-- Input data follows --

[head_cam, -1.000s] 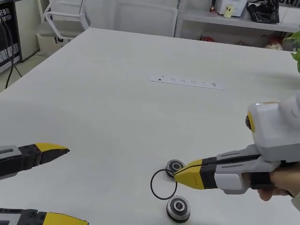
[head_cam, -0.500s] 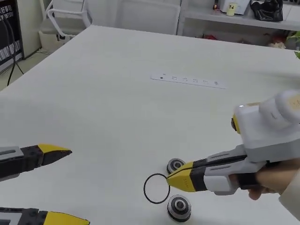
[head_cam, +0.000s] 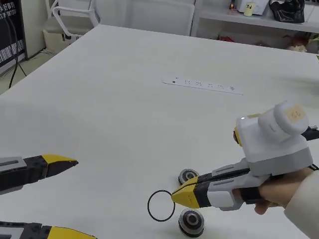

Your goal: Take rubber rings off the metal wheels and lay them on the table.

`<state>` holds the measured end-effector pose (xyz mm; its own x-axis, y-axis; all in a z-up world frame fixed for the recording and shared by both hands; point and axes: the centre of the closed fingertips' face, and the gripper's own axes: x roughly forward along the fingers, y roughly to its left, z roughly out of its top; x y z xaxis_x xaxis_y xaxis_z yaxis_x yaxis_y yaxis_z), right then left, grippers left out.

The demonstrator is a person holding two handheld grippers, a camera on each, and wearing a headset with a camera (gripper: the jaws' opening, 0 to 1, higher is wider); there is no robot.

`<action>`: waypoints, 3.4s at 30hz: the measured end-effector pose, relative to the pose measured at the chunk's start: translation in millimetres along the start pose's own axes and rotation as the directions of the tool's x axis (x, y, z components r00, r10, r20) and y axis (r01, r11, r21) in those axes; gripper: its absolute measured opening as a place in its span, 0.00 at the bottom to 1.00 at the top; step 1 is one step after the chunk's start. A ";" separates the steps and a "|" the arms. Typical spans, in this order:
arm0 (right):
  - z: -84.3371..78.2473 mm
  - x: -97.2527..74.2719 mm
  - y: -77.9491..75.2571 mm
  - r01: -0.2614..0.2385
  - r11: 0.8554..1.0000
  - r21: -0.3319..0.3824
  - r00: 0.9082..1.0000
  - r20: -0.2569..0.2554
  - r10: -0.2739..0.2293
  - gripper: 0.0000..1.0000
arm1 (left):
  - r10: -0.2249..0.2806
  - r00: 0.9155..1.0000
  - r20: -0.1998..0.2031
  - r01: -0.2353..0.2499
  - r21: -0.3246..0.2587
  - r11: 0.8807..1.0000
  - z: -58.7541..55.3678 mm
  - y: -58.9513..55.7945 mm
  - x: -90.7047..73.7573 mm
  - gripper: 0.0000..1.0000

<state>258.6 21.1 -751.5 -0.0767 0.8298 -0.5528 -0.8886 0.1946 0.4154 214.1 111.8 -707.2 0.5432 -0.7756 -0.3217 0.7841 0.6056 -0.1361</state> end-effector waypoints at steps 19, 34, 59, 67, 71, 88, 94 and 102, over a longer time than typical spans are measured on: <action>-11.9 23.4 -13.4 0.022 1.000 0.017 0.998 -0.051 -0.021 0.00 | 0.001 0.999 -0.044 -0.001 0.005 1.000 -8.6 0.0 0.9 0.87; -22.2 31.4 -23.3 0.051 0.999 0.015 0.996 -0.078 -0.050 0.00 | -0.003 0.999 -0.049 0.003 0.009 1.000 -8.0 -2.6 2.3 0.87; -5.0 -17.9 -28.2 0.125 0.992 -0.015 0.992 0.031 -0.124 0.12 | 0.013 0.998 -0.060 -0.011 0.033 0.999 -7.2 -1.1 -4.4 0.86; 5.4 -48.4 -24.7 0.150 0.988 -0.039 0.982 0.120 -0.144 0.14 | 0.015 0.999 -0.048 -0.012 0.049 0.999 2.0 2.9 -9.1 0.86; 6.4 -64.4 -28.3 0.180 0.983 -0.029 0.972 0.157 -0.173 0.15 | 0.020 0.999 -0.047 -0.018 0.059 0.998 7.6 5.7 -10.9 0.86; -39.9 -71.5 -21.6 0.169 0.985 -0.033 0.973 0.167 -0.161 0.21 | 0.025 0.999 -0.047 -0.021 0.083 0.996 31.6 9.4 -12.0 0.83; -51.5 -64.0 -19.0 0.155 0.987 -0.046 0.978 0.149 -0.146 0.23 | 0.006 0.998 -0.058 0.000 0.102 0.995 37.9 6.5 -4.9 0.81; -59.9 -61.3 -21.1 0.160 0.986 -0.043 0.979 0.139 -0.152 0.23 | -0.032 0.997 -0.070 0.041 0.131 0.991 46.6 -0.5 6.1 0.81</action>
<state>254.9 -65.2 -769.6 0.1230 0.8549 -0.5041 -0.9079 0.3021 0.2907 231.0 98.5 -665.5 0.4958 -0.7801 -0.3816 0.8380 0.5450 -0.0255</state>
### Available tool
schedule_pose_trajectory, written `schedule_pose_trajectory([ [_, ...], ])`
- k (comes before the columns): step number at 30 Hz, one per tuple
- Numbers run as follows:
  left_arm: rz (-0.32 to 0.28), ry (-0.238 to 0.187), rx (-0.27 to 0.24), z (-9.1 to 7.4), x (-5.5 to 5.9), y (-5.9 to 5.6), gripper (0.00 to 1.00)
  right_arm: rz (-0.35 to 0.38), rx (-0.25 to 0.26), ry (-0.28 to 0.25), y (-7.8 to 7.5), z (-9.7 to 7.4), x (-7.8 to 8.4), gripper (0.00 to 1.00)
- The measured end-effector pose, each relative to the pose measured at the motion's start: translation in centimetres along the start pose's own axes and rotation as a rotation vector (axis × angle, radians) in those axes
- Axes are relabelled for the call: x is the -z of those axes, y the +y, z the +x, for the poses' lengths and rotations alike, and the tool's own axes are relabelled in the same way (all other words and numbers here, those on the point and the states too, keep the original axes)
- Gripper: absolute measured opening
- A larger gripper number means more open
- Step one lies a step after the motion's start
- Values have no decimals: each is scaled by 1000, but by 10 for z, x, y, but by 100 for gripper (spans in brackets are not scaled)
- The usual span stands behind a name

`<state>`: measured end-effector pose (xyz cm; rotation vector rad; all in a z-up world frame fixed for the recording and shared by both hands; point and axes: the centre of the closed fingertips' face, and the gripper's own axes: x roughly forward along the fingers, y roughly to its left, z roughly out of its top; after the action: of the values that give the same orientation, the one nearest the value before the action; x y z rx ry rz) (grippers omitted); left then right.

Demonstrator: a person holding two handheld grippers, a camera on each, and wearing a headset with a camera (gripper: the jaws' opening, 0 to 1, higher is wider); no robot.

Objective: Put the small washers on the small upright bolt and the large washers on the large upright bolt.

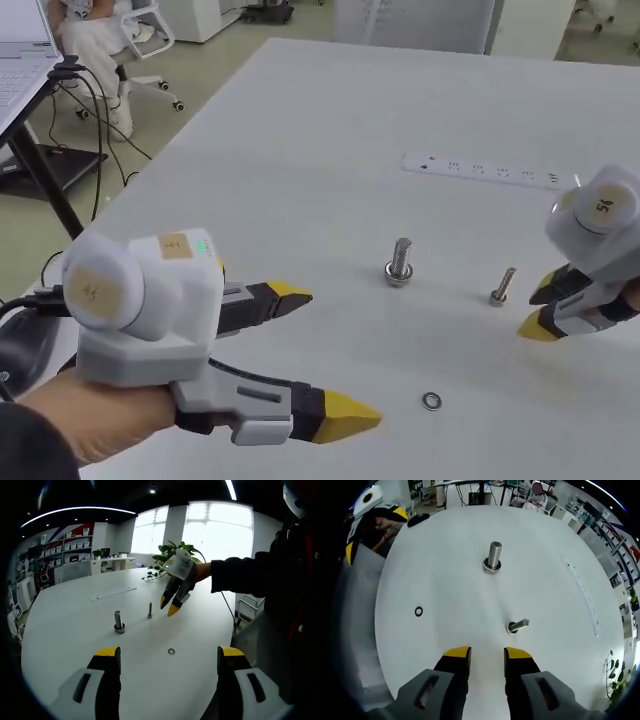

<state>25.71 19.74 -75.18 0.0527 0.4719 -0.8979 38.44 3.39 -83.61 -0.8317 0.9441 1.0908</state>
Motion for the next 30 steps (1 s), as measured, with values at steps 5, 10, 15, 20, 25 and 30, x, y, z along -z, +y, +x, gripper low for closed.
schedule_pose_trajectory([
  [5,3,-2,0,-1,-1,-1,79,-25,-7,-8,14,-3,-5,28],
  [10,5,-5,1,-1,-2,-2,79,-39,-19,-26,28,-4,-13,28],
  [15,6,-6,1,0,-3,-3,79,-69,-40,-29,44,-2,-19,28],
  [20,6,-8,1,0,-4,-3,79,-102,-67,-27,60,2,-25,28],
  [25,8,-10,1,0,-4,-4,79,-129,-101,-23,75,9,-28,28],
  [30,9,-9,1,0,-5,-4,79,-150,-143,-19,90,20,-32,27],
])
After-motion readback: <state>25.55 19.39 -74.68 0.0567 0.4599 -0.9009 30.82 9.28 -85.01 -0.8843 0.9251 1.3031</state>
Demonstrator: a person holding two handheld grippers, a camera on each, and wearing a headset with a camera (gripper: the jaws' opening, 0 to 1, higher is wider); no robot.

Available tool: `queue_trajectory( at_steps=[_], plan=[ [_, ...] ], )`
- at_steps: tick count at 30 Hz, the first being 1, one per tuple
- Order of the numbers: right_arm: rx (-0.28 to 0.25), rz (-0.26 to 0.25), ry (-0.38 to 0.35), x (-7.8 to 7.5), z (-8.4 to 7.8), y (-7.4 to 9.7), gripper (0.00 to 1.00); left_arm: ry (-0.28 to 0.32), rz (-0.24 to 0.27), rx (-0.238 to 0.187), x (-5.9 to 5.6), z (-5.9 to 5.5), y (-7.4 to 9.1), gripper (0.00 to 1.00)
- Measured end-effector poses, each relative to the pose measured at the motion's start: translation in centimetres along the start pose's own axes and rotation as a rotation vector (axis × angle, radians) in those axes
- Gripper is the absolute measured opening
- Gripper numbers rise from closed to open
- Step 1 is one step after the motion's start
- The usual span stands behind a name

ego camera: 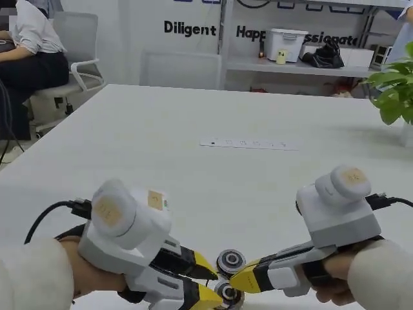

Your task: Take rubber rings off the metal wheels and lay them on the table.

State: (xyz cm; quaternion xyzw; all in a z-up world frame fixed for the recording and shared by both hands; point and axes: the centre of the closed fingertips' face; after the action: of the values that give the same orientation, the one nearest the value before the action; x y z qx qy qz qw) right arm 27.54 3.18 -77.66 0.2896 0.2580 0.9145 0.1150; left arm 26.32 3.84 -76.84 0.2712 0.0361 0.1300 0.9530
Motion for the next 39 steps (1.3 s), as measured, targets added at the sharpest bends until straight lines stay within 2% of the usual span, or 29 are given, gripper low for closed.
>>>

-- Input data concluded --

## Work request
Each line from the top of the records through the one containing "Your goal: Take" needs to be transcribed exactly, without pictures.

## Reply
[head_cam, -1.000s] 
[head_cam, -0.500s] 
[head_cam, +0.000s] 

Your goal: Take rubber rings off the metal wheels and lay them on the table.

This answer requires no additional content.